------ Study material ------

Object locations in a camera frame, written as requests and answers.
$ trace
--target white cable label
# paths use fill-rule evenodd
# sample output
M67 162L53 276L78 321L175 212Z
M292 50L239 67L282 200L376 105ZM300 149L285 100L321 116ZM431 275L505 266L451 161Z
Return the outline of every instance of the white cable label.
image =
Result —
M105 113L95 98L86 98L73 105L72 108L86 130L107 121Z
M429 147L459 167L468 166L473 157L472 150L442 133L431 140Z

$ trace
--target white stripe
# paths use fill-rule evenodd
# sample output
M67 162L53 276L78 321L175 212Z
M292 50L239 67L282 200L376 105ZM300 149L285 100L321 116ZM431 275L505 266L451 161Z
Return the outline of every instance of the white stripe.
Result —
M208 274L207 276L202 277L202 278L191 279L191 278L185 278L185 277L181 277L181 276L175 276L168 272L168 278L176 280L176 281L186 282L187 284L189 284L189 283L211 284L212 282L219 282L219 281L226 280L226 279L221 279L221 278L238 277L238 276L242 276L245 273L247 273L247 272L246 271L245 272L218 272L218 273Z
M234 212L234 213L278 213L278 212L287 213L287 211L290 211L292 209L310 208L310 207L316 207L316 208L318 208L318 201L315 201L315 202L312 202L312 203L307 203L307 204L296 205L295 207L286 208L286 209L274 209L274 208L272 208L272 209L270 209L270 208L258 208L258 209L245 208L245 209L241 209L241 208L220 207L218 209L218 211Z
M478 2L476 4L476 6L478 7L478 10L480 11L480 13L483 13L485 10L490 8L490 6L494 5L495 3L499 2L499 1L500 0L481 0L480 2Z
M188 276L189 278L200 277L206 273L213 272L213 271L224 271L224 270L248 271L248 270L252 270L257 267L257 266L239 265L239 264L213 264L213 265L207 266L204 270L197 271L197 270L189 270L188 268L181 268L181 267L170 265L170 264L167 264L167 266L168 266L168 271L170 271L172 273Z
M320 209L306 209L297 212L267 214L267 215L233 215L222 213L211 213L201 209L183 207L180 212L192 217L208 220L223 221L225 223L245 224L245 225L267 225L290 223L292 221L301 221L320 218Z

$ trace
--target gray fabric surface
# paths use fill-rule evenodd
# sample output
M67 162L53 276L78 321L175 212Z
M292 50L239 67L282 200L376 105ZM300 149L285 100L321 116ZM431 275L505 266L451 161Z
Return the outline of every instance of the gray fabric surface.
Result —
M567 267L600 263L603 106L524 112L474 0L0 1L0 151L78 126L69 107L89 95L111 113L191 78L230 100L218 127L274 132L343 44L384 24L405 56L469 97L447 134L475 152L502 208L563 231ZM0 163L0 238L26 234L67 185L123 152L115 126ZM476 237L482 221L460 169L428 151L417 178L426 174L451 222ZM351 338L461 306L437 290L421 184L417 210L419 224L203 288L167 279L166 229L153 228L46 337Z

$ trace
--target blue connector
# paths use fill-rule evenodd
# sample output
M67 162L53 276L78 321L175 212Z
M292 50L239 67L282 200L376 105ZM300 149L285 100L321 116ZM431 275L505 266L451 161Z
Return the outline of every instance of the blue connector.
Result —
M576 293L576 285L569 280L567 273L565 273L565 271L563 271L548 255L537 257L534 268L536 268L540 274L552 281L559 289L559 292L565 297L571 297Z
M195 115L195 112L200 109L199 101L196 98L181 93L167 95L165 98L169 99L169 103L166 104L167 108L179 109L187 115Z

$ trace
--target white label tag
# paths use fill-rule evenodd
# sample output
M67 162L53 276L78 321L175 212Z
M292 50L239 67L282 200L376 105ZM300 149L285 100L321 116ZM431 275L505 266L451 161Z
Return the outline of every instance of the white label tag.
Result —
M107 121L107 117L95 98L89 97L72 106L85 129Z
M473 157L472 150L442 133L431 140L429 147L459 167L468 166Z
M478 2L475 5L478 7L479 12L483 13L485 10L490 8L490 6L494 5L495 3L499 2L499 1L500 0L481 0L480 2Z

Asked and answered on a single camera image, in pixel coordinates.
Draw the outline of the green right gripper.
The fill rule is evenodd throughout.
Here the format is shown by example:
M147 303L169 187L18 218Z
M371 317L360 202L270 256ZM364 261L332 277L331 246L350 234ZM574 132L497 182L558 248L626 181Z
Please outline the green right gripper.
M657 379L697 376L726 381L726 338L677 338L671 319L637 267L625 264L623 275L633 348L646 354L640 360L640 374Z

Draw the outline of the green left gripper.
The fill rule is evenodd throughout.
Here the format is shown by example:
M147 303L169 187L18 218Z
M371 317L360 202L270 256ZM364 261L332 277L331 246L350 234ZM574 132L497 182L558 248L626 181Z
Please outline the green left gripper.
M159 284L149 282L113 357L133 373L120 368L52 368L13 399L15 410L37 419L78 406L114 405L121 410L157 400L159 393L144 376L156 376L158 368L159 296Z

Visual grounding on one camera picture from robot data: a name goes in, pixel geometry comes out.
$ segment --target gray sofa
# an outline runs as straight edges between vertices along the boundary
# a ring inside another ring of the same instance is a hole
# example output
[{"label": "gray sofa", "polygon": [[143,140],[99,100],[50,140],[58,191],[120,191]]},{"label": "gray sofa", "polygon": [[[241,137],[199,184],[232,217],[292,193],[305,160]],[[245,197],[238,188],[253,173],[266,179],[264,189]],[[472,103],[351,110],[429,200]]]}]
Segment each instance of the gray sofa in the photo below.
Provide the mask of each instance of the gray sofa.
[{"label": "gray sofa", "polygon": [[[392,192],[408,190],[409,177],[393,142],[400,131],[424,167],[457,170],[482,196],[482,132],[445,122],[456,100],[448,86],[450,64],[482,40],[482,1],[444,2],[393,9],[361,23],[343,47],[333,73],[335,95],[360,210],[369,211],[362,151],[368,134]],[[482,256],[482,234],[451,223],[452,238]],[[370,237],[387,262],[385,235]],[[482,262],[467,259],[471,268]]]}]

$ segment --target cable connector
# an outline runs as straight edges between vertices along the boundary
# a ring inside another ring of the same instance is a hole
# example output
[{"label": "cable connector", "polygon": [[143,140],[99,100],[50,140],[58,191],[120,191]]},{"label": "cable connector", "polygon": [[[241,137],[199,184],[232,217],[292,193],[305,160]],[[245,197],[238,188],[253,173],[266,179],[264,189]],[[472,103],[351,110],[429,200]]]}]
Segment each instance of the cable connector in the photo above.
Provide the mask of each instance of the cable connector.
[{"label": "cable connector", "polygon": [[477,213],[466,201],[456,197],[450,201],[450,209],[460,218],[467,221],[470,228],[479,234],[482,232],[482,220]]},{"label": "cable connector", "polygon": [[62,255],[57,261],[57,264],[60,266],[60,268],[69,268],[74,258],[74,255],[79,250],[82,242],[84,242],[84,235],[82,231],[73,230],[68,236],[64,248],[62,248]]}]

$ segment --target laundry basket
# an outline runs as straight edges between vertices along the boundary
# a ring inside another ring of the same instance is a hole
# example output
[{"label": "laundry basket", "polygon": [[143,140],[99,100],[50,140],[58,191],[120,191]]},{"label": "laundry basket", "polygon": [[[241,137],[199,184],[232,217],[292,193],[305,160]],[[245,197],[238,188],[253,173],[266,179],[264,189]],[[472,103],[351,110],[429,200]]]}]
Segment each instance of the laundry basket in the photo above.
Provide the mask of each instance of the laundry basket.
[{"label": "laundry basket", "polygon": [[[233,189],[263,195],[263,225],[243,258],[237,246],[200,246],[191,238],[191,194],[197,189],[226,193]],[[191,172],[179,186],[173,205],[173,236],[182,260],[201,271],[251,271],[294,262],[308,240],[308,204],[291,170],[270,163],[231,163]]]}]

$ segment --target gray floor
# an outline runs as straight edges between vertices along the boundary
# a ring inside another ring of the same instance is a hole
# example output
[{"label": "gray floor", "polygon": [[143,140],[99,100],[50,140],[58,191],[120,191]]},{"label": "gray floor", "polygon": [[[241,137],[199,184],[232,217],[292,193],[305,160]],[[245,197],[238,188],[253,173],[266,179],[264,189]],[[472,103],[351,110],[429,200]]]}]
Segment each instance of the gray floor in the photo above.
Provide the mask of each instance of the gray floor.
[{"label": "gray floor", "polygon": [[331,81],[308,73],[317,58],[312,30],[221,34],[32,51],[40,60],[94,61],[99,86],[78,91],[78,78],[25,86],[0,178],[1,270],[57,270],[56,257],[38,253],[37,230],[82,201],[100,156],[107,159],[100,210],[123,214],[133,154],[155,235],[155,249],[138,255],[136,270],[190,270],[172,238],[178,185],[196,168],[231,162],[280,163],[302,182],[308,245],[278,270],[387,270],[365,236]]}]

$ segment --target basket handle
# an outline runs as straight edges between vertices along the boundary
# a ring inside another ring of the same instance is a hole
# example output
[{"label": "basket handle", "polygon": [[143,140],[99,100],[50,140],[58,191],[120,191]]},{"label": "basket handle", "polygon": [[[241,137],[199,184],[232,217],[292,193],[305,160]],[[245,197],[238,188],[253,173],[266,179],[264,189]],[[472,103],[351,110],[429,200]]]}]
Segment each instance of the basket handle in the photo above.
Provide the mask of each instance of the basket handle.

------

** Exercise goal **
From the records given above, copy all lines containing "stripe".

** Response box **
--target white stripe
Return the outline of every instance of the white stripe.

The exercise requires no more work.